» **WHAT THIS TASK INVOLVES**
Which lines in the data below contain the word "Find"? Return each of them.

» **PROVIDED RECORDS**
*** Block opens ***

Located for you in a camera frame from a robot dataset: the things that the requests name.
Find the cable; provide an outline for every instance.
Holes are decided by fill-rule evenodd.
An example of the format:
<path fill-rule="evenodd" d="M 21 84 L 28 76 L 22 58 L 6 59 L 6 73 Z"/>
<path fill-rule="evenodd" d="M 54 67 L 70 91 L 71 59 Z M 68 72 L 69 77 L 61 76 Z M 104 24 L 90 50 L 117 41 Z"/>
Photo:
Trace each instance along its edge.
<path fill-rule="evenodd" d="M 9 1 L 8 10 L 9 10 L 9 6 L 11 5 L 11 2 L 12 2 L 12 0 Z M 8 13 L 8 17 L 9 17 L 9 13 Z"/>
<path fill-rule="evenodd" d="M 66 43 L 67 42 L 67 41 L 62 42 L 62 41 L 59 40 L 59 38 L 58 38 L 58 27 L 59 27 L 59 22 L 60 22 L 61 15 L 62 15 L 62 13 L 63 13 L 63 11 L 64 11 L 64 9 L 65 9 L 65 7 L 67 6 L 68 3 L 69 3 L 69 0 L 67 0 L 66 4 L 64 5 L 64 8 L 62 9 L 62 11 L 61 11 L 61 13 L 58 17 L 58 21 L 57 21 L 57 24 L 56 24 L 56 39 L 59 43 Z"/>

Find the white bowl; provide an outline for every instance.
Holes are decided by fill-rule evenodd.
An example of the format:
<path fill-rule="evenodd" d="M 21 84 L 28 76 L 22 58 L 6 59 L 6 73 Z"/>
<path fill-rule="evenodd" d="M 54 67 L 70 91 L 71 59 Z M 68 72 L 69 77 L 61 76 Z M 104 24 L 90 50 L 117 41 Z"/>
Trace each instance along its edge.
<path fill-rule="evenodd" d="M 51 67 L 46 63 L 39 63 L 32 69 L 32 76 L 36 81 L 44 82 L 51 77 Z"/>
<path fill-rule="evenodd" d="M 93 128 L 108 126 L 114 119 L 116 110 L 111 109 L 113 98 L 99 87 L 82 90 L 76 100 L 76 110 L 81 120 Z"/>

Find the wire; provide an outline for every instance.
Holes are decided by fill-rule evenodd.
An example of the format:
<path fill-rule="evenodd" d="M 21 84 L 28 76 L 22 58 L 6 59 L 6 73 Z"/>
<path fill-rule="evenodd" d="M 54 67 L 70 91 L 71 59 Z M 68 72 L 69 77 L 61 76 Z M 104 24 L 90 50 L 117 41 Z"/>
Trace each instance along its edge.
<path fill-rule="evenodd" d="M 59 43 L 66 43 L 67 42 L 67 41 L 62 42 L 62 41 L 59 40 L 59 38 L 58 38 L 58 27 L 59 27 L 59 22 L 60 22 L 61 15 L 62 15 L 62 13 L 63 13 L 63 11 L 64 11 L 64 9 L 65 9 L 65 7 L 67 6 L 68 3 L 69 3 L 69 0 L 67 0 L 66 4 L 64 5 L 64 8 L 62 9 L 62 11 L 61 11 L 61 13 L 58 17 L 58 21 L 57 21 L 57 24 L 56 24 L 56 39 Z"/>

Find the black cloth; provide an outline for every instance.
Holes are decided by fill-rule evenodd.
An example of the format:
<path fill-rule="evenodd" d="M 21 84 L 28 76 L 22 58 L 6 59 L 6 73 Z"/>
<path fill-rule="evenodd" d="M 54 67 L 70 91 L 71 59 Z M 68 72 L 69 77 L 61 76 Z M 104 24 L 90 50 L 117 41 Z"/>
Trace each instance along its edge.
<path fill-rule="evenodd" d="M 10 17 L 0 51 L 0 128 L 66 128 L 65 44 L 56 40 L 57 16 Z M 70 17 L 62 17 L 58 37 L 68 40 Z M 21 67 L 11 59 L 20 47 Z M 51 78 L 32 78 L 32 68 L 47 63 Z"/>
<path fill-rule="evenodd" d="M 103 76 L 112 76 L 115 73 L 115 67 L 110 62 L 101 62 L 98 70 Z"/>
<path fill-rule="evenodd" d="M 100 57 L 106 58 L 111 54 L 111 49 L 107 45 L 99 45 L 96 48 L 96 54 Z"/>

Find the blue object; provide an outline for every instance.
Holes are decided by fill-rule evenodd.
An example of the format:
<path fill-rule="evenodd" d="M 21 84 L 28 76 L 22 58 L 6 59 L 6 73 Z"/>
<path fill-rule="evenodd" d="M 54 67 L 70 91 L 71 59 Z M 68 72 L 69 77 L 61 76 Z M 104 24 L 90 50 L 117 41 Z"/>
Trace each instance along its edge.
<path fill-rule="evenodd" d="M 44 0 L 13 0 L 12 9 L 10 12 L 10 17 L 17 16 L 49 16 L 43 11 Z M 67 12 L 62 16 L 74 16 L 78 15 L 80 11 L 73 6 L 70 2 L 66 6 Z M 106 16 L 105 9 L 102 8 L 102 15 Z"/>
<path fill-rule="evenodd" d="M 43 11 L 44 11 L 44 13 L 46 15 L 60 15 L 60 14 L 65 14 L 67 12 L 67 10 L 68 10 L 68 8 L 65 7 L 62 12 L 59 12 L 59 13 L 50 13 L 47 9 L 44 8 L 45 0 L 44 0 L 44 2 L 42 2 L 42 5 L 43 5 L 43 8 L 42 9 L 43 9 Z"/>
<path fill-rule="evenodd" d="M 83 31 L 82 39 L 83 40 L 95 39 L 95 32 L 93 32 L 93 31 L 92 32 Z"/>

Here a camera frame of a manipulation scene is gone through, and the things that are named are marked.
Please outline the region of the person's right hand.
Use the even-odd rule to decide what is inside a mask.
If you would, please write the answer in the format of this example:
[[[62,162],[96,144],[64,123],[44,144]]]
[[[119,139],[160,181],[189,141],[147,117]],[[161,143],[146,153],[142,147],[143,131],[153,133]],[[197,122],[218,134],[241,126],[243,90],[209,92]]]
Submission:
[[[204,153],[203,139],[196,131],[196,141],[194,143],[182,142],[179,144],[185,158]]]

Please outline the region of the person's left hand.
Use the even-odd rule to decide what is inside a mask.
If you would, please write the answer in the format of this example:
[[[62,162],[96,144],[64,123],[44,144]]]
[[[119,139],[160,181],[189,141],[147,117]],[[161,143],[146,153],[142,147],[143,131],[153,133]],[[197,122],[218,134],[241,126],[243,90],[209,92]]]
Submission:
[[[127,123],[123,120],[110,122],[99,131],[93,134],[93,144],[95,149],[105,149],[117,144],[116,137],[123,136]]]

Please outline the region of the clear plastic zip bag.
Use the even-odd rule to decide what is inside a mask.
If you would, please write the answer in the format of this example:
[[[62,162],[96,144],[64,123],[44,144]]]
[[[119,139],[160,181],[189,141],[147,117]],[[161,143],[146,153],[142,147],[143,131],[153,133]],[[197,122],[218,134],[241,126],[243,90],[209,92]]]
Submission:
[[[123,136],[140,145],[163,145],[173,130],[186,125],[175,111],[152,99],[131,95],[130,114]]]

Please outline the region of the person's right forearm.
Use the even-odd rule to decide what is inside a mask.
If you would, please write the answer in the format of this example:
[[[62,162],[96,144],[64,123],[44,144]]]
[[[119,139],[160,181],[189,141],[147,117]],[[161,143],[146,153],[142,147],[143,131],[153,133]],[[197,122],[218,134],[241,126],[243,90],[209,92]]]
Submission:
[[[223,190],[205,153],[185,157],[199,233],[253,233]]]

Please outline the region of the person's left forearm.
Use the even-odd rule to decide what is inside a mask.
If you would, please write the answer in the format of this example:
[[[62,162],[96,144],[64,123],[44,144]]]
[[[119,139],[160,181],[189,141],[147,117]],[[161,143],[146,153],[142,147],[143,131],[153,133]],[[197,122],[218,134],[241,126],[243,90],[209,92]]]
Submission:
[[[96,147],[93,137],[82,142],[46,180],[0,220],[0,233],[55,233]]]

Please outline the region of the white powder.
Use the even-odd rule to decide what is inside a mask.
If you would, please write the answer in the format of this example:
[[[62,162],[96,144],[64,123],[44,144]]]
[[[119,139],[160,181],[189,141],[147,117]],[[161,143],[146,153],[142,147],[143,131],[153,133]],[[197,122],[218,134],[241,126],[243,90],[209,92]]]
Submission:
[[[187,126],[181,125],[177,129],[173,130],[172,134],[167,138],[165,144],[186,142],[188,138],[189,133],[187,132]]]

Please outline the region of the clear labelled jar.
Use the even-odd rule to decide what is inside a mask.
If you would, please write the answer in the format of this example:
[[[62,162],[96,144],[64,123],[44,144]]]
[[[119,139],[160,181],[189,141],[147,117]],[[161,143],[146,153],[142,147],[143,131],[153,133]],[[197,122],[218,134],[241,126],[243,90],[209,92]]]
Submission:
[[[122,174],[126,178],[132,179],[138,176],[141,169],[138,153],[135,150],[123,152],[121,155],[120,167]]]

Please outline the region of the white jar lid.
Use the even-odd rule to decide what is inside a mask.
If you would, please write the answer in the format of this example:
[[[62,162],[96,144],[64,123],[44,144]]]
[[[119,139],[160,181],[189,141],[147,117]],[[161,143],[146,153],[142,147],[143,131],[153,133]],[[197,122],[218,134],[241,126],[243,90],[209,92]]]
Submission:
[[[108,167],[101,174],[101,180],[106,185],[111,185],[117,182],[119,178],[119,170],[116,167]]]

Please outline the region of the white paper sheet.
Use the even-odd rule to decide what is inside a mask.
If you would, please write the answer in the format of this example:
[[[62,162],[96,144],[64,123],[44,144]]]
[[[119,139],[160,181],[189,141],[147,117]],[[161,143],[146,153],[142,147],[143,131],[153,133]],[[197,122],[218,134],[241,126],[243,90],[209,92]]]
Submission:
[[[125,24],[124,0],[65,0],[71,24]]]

*** Block closes ***

» **RESULT BELOW**
Find the cable; provide an outline for every instance.
Find the white bowl; provide an outline for every instance.
Find the wire; provide an outline for every instance.
Find the black cloth; provide an outline for every instance.
Find the blue object; provide an outline for every instance.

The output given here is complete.